I think this must be his way of reminding us that he’s got it all under control and that we don’t need to fear that we’re going to run out somehow. I think, at least from my personal experience, that we tend to think God only gives just enough for what we need each day. He does that at times, it’s true. But many times he overflows us with plenty just as an outpouring of his love for us.
This morning I was reading about Jesus feeding five thousand people with five loaves of bread and two fish. I was reminded that this wasn’t the first time God fed a crowd with a very small amount of food. And to top it all off, there were plenty of leftovers both times.
In the Old Testament we find the story of Elisha the prophet, who along with a large crowd of disciples was dealing with the reality of a famine in his land. Typically a prophet or a teacher like Jesus did not have the means to feed or support his disciples. It was more appropriate that the disciples provide for the one who was instructing them in spiritual matters.
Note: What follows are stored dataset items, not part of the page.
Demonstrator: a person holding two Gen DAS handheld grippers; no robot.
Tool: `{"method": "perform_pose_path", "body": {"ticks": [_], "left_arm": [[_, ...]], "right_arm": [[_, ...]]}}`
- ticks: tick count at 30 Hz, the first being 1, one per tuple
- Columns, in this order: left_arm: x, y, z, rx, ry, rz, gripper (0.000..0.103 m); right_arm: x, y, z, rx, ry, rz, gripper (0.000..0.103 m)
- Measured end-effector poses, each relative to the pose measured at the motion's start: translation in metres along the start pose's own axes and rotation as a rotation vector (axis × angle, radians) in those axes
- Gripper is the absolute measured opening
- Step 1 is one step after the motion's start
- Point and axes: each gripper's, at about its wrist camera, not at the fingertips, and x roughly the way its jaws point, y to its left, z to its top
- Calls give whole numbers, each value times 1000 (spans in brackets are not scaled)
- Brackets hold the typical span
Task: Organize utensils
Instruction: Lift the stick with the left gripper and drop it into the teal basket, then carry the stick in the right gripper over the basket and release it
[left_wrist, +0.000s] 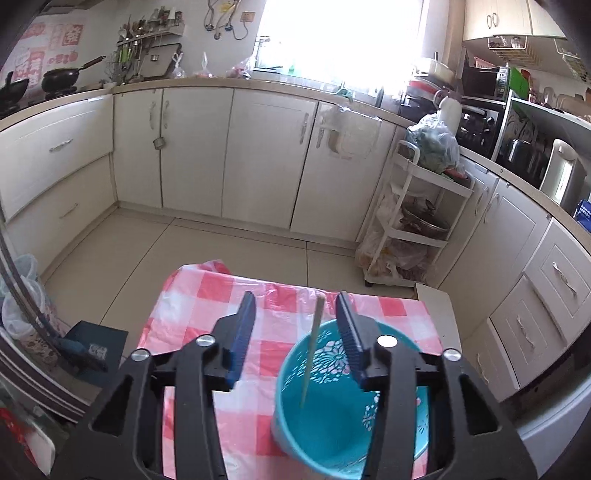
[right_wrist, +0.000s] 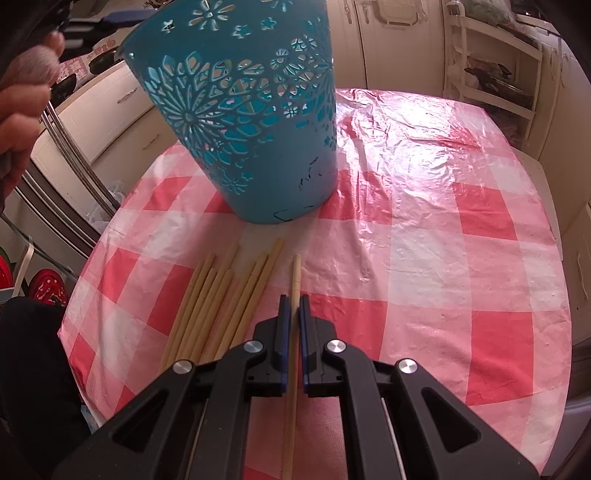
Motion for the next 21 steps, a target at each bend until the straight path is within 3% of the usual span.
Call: {"method": "perform_pose_path", "body": {"ticks": [8,14,17,19,21], "left_arm": [[-63,62,-43,-25,9,61,69],[-78,124,-95,-24,70,117,73],[-74,158,-118,-85,104,136,73],[-75,173,-119,-175,110,81,73],[-77,172,-119,-150,84,95,73]], "right_arm": [[0,6,-3,-30,-15,-29,5],[-30,-8,-4,65,-56,58,5],[-60,-11,-2,100,-138,139,5],[-81,-12,2,124,-196,194,5],[-100,-8,10,136,-250,240,5]]}}
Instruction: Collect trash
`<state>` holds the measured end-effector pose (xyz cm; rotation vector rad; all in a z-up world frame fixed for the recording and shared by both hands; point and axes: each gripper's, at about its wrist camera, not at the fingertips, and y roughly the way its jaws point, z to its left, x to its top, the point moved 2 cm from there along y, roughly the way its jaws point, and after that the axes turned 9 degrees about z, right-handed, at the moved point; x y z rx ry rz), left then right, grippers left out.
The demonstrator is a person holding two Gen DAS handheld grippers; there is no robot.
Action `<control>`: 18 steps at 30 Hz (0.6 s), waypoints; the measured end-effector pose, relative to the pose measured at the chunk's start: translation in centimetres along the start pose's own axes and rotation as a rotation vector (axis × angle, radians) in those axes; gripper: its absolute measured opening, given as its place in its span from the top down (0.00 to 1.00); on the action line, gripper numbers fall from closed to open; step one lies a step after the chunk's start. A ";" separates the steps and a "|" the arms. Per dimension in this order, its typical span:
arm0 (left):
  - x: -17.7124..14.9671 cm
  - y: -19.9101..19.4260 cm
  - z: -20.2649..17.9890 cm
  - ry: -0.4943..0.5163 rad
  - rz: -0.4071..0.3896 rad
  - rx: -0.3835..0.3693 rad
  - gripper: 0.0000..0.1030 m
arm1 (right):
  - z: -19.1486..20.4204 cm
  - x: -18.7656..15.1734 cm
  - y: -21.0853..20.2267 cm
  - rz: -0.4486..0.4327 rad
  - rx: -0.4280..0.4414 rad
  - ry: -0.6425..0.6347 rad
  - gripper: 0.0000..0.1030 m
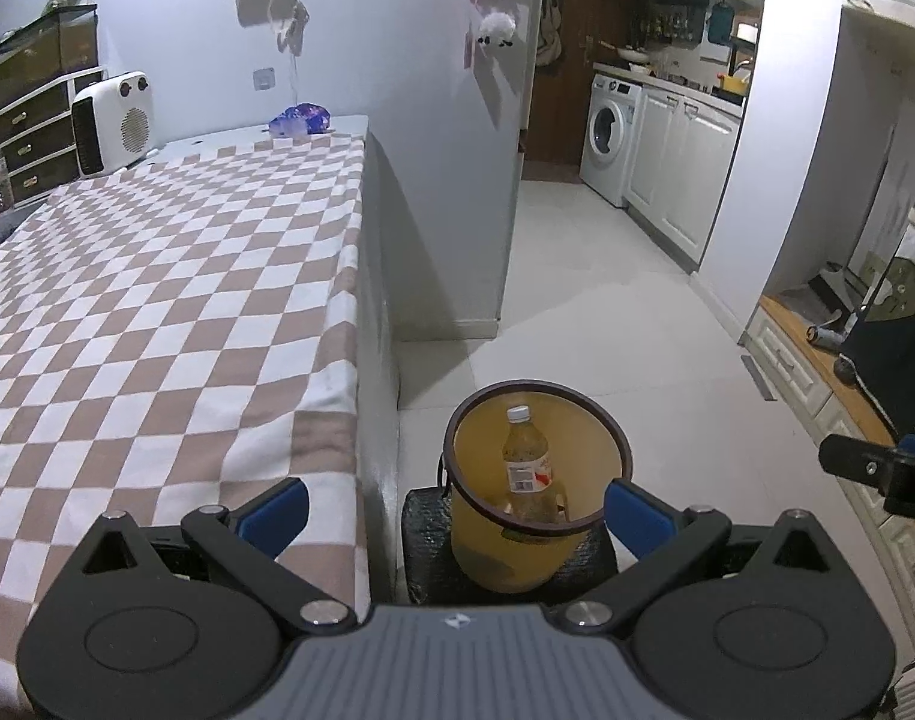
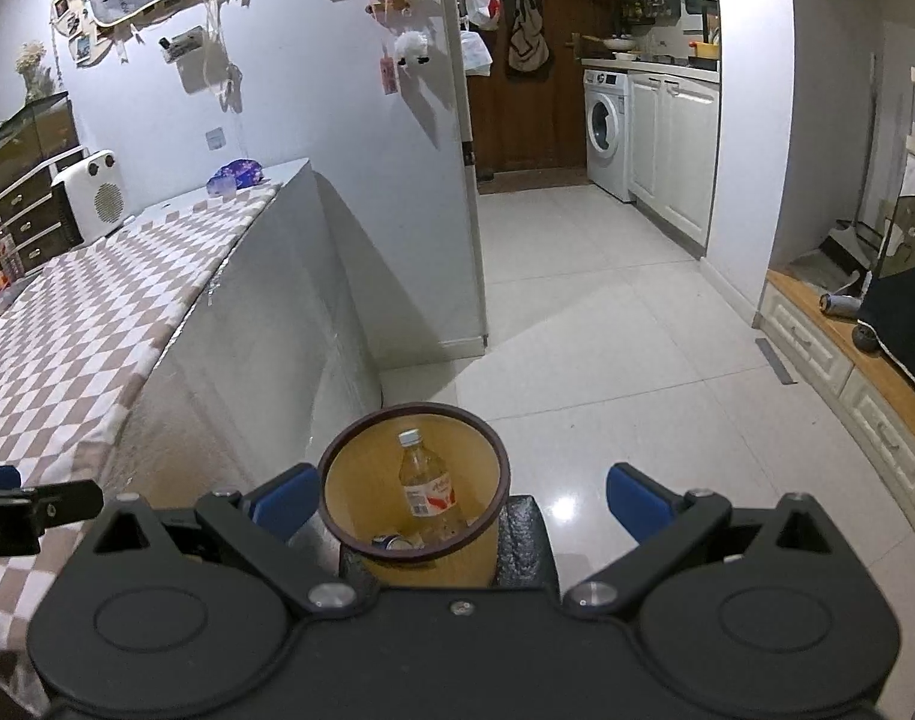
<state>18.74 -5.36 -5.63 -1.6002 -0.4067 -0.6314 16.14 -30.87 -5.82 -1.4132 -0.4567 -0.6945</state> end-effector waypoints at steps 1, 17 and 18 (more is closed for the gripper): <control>-0.2 -0.3 0.1 -0.003 -0.002 -0.003 0.00 | 0.2 -0.2 -0.3 -0.002 0.000 -0.006 0.00; -2.5 -3.4 1.6 -0.023 -0.046 0.012 0.00 | 1.8 -2.3 -3.3 -0.004 -0.003 -0.039 0.00; -2.5 -3.5 1.6 -0.023 -0.047 0.010 0.00 | 1.9 -2.4 -3.5 -0.007 -0.002 -0.042 0.00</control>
So a man came to Elisha and gave him what the Torah commanded—firstfruits—a precious gift in that time of famine. Twenty loaves of barley and fresh ears of grain—but for a hundred people? And yet God blessed and multiplied that gift and there was plenty left over. From one man’s obedience, another man’s faith, and the power and blessing of God Almighty, came an abundance for many with plenty leftover for the future.
I wonder if the disciples of Jesus’ day gave any consideration to this story when Jesus suggested that they feed the multitude. Since it wasn’t the teacher’s role to feed his disciples, Jesus was showing a hospitality that was unexpected. The disciples’ incredulity was evident. I can almost hear them say, “Are you kidding, Jesus?”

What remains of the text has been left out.